- _Dataset excerpt_:

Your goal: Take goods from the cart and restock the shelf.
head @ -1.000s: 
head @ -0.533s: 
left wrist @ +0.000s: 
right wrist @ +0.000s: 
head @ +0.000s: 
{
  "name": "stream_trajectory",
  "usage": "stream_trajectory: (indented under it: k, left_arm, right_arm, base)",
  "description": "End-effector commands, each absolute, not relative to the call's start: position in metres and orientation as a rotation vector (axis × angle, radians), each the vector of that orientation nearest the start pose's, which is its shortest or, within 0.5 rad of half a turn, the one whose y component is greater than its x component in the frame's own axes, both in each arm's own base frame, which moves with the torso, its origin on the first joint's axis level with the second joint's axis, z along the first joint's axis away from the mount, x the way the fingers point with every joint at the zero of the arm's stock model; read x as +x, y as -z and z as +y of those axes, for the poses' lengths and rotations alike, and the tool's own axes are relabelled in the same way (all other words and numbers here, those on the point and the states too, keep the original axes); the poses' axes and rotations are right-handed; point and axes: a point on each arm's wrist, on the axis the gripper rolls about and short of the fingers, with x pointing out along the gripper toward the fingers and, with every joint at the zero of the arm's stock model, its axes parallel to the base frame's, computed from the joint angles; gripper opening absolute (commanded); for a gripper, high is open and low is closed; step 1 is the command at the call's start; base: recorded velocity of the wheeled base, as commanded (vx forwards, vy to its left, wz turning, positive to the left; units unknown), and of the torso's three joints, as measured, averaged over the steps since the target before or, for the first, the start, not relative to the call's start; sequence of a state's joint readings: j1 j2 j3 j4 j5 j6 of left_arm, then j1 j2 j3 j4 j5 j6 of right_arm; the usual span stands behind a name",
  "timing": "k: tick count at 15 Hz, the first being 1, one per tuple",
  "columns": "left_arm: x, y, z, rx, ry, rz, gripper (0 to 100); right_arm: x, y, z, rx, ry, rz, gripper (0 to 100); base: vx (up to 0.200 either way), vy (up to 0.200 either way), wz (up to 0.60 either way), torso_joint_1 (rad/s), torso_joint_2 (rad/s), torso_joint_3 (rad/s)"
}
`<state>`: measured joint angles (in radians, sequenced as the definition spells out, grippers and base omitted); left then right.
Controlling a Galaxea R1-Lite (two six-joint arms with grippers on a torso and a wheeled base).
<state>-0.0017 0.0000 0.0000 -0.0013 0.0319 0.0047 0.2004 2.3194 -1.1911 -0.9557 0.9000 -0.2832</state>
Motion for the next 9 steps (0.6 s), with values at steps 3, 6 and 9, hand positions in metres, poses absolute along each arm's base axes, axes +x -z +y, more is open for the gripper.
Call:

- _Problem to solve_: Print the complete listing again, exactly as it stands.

- _Task result_:
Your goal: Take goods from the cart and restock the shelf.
head @ -1.000s: 
head @ -0.533s: 
left wrist @ +0.000s: 
right wrist @ +0.000s: 
head @ +0.000s: 
{
  "name": "stream_trajectory",
  "usage": "stream_trajectory: (indented under it: k, left_arm, right_arm, base)",
  "description": "End-effector commands, each absolute, not relative to the call's start: position in metres and orientation as a rotation vector (axis × angle, radians), each the vector of that orientation nearest the start pose's, which is its shortest or, within 0.5 rad of half a turn, the one whose y component is greater than its x component in the frame's own axes, both in each arm's own base frame, which moves with the torso, its origin on the first joint's axis level with the second joint's axis, z along the first joint's axis away from the mount, x the way the fingers point with every joint at the zero of the arm's stock model; read x as +x, y as -z and z as +y of those axes, for the poses' lengths and rotations alike, and the tool's own axes are relabelled in the same way (all other words and numbers here, those on the point and the states too, keep the original axes); the poses' axes and rotations are right-handed; point and axes: a point on each arm's wrist, on the axis the gripper rolls about and short of the fingers, with x pointing out along the gripper toward the fingers and, with every joint at the zero of the arm's stock model, its axes parallel to the base frame's, computed from the joint angles; gripper opening absolute (commanded); for a gripper, high is open and low is closed; step 1 is the command at the call's start; base: recorded velocity of the wheeled base, as commanded (vx forwards, vy to its left, wz turning, positive to the left; units unknown), and of the torso's three joints, as measured, averaged over the steps since the target before or, for the first, the start, not relative to the call's start; sequence of a state's joint readings: j1 j2 j3 j4 j5 j6 of left_arm, then j1 j2 j3 j4 j5 j6 of right_arm; the usual span stands behind a name",
  "timing": "k: tick count at 15 Hz, the first being 1, one per tuple",
  "columns": "left_arm: x, y, z, rx, ry, rz, gripper (0 to 100); right_arm: x, y, z, rx, ry, rz, gripper (0 to 100); base: vx (up to 0.200 either way), vy (up to 0.200 either way), wz (up to 0.60 either way), torso_joint_1 (rad/s), torso_joint_2 (rad/s), torso_joint_3 (rad/s)"
}
`<state>`: measured joint angles (in radians, sequenced as the definition spells out, grippers and base omitted); left then right.
Controlling a Galaxea R1-Lite (two six-joint arms with grippers on a torso and a wheeled base).
<state>-0.0017 0.0000 0.0000 -0.0013 0.0319 0.0047 0.2004 2.3194 -1.1911 -0.9557 0.9000 -0.2832</state>
Motion for the next 9 steps (0.6 s), with values at steps 3, 6 and 9, hand positions in metres, poses absolute along each arm's base axes, axes +x -z +y, more is open for the gripper.
Call:

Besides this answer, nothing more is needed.